This sets SHAPE_ENCODING="" (GDAL config option) to disable auto-decoding before opening the shapefile. Setting the dataset open option ENCODING="" also works, but is specific to Shapefiles, and we don't know the path resolves to a Shapefile until after opening it - which is too late to set the option.

The only disadvantage I see from using the config option vs the dataset open option is that it can lead to inter-thread side effects. So if someone in one thread uses the encoding parameter, all other threads running in the same process at the same time to read/write data can be influenced by this and get encoding issues.
This can be avoided by first opening the file to check the driver when encoding is specified to then be able to use the dataset open option... but I do agree it sounds like a far fetched scenario, even for a multithreading racing condition.

A final alternative is to pass the encoding specified to GDAL as a dataset open option, but this also needs a driver check to be sure it is a shapefile. Not sure if GDAL does some special/other things involving support of encodings compared to what we do in pyogrio... but if this is the case it might be "safer" just to delegate this to GDAL.

@brendan-ward
Copy link
Member Author

Fiona used to use CPLSetThreadLocalConfigOption to set this option specifically within a thread; we can do that here too.

My concern with opening the file twice is that it might incur a lot of overhead for remote sources (e.g., shapefile in a zip on S3), but I don't have remote examples easy at hand to measure / prove that increase in overhead, it's just a guess. In contrast, setting the config option (so long as it doesn't negatively clobber other threads) should be low overhead.

@stonereese
Copy link

Fiona used to use CPLSetThreadLocalConfigOption to set this option specifically within a thread; we can do that here too.

My concern with opening the file twice is that it might incur a lot of overhead for remote sources (e.g., shapefile in a zip on S3), but I don't have remote examples easy at hand to measure / prove that increase in overhead, it's just a guess. In contrast, setting the config option (so long as it doesn't negatively clobber other threads) should be low overhead.

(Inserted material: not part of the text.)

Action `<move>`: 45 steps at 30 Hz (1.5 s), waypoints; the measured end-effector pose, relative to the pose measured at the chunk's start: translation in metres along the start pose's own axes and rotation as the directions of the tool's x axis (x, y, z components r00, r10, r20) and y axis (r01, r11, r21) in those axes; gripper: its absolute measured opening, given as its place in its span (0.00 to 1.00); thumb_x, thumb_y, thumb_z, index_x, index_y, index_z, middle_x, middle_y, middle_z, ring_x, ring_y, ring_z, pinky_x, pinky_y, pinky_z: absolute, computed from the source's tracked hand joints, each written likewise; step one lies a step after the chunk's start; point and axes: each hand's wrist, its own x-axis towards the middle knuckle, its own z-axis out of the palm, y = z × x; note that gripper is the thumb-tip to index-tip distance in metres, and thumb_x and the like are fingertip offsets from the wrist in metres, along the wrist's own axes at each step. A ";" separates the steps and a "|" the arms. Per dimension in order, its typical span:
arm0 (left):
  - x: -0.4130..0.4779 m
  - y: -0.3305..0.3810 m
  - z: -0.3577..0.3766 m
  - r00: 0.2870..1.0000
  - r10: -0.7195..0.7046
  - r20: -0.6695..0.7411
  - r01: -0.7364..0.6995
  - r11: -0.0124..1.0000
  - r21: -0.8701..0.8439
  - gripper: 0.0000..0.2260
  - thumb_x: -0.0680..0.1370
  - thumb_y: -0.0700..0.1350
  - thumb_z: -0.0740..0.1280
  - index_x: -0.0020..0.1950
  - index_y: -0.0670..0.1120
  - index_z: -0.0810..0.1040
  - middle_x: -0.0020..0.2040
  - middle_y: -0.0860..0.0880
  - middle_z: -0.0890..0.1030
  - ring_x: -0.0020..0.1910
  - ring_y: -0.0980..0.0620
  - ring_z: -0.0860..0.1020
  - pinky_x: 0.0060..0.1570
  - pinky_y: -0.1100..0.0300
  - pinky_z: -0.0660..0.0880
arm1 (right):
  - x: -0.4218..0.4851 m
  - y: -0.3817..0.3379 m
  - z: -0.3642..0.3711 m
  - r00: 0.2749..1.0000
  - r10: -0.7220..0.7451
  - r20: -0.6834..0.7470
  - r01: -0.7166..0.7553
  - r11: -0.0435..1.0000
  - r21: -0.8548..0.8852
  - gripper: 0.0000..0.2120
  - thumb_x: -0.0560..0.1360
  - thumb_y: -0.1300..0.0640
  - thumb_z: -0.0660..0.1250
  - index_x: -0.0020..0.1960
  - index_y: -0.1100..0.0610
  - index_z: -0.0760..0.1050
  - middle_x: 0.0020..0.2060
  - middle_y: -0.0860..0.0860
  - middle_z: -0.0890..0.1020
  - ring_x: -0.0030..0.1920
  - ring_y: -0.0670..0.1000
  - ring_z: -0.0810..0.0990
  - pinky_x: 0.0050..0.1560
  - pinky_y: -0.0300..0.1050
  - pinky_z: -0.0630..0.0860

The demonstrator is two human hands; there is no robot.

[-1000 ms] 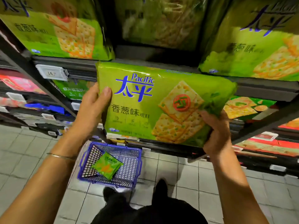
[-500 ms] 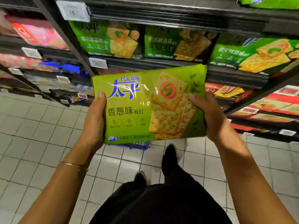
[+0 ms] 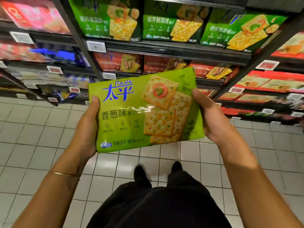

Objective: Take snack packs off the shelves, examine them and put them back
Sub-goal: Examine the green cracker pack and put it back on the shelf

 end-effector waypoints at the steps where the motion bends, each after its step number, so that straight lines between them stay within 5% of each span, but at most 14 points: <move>1: -0.003 0.000 0.000 1.000 0.006 -0.009 -0.006 1.000 0.005 0.23 0.82 0.66 0.58 0.57 0.56 0.88 0.58 0.45 0.87 0.53 0.43 0.87 0.39 0.47 0.84 | -0.003 0.001 0.001 1.000 -0.009 0.005 0.009 1.000 -0.006 0.25 0.76 0.42 0.65 0.70 0.52 0.77 0.59 0.54 0.86 0.57 0.57 0.86 0.50 0.54 0.85; 8: -0.014 -0.005 0.014 0.999 0.017 -0.028 -0.016 0.999 0.041 0.23 0.83 0.66 0.58 0.57 0.56 0.88 0.58 0.45 0.87 0.53 0.43 0.87 0.38 0.47 0.84 | -0.019 -0.002 -0.008 0.998 -0.057 0.003 0.057 0.998 -0.018 0.17 0.80 0.43 0.63 0.60 0.48 0.84 0.59 0.56 0.86 0.57 0.58 0.86 0.48 0.53 0.85; 13: -0.010 -0.016 0.023 1.000 -0.005 -0.001 0.005 1.000 0.017 0.23 0.83 0.66 0.58 0.59 0.56 0.87 0.59 0.45 0.87 0.55 0.42 0.87 0.40 0.45 0.84 | -0.030 -0.007 -0.020 0.992 -0.113 0.047 0.116 0.990 -0.082 0.17 0.82 0.45 0.62 0.63 0.49 0.82 0.60 0.56 0.86 0.60 0.59 0.85 0.54 0.55 0.84; 16: -0.004 -0.024 0.020 0.996 -0.087 0.029 0.088 0.995 -0.038 0.23 0.82 0.67 0.58 0.58 0.57 0.88 0.60 0.45 0.87 0.55 0.42 0.87 0.41 0.42 0.84 | -0.041 -0.021 -0.019 0.980 -0.165 0.112 0.177 0.978 -0.109 0.14 0.81 0.48 0.66 0.62 0.50 0.83 0.59 0.56 0.86 0.59 0.59 0.85 0.53 0.53 0.83; 22: 0.008 -0.034 0.006 0.947 -0.312 0.070 0.319 0.940 -0.119 0.25 0.81 0.67 0.61 0.65 0.52 0.85 0.63 0.43 0.85 0.56 0.39 0.86 0.43 0.36 0.83 | -0.040 -0.043 -0.006 0.980 -0.186 0.071 0.199 0.936 -0.289 0.25 0.76 0.48 0.66 0.68 0.61 0.76 0.60 0.60 0.85 0.61 0.62 0.84 0.65 0.61 0.79; 28: 0.005 -0.021 -0.008 0.926 -0.326 0.189 0.343 0.937 -0.065 0.23 0.77 0.65 0.66 0.62 0.51 0.87 0.64 0.42 0.85 0.58 0.40 0.85 0.47 0.40 0.84 | -0.035 -0.034 -0.016 0.996 -0.088 0.012 0.089 0.990 -0.110 0.17 0.79 0.50 0.66 0.63 0.58 0.80 0.53 0.54 0.88 0.52 0.54 0.88 0.47 0.45 0.84; 32: 0.006 -0.017 -0.012 0.934 -0.292 0.204 0.308 0.950 -0.047 0.20 0.78 0.61 0.66 0.61 0.52 0.87 0.63 0.43 0.85 0.58 0.40 0.86 0.47 0.41 0.84 | -0.033 -0.025 -0.014 0.996 -0.089 0.004 0.089 0.994 -0.068 0.15 0.77 0.50 0.66 0.58 0.57 0.83 0.55 0.56 0.87 0.54 0.55 0.87 0.52 0.49 0.85; 38: 0.004 -0.009 -0.017 0.978 -0.171 0.121 0.170 0.985 0.018 0.20 0.73 0.62 0.72 0.57 0.52 0.89 0.60 0.43 0.86 0.55 0.42 0.87 0.43 0.44 0.84 | -0.025 -0.012 -0.012 0.998 -0.067 0.017 0.068 0.994 -0.082 0.20 0.75 0.53 0.69 0.64 0.60 0.79 0.55 0.56 0.87 0.54 0.56 0.86 0.51 0.51 0.84; 41: 0.002 -0.003 -0.024 0.988 0.043 0.150 -0.071 0.980 0.185 0.39 0.57 0.62 0.85 0.64 0.49 0.84 0.57 0.44 0.87 0.53 0.44 0.87 0.42 0.50 0.85 | -0.022 0.000 -0.019 0.997 -0.052 0.057 0.060 0.987 -0.150 0.24 0.76 0.65 0.69 0.71 0.56 0.74 0.61 0.56 0.85 0.59 0.59 0.85 0.55 0.53 0.84; 45: -0.001 0.007 -0.036 0.900 0.378 0.218 -0.437 0.779 0.451 0.39 0.55 0.61 0.86 0.64 0.56 0.80 0.58 0.50 0.87 0.56 0.47 0.86 0.52 0.48 0.84 | -0.019 0.011 -0.028 0.988 -0.136 0.068 0.146 0.973 -0.177 0.35 0.66 0.72 0.73 0.72 0.58 0.73 0.63 0.59 0.83 0.64 0.60 0.82 0.65 0.54 0.79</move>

Thank you so much for your help. When I noticed garbled text in the feedback, I realized that I forgot to mention that the shp file also displayed garbled text when using the sql parameter in read_dataframe(), regardless of the specified encoding parameter. I believe your fix has also resolved this issue. I am currently on vacation today, but I will verify it tomorrow.

@brendan-ward
Copy link
Member Author

Unfortunately I'm finding that using sql with a non-UTF-8 encoded file is returning incorrect column names / values when encoding is not also specified, even if GDAL detects the correct native encoding and should be decoding that for us. We might be missing a decoding step somewhere; investigating now.

I'm also finding that it is hard to use non-UTF-8 encodings with use_arrow=True because we don't decode the individual values; the raw values go directly into an Arrow table and immediately break certain things because they can't be decoded nicely. I was able to work around this for shapefiles by letting GDAL do the decoding for us, but I'm not sure how to do this for other drivers. Writing non-UTF values for some of those drivers is likely invalid, so it might not be an issue for those, but it seems theoretically possible for some of them (e.g., GeoJSON).

We can either disable the encoding option altogether for ogr_open_arrow - though this does work for shapefiles because GDAL decodes those to UTF-8 for us (per e738f7b).

@jorisvandenbossche I'm unfamiliar with handling of non-UTF-8 column names / text values in pyarrow - should we even be trying to allow non-UTF-8 content through the Arrow API? I'm not seeing how we would intercept and decode them on our end like we do for the non-Arrow API.

@brendan-ward
Copy link
Member Author

So it turns out that - at least for shapefiles - the OGRLayer instance returned when using an SQL always fails the test for UTF-8 capabilities - even if there is a valid .cpg file present.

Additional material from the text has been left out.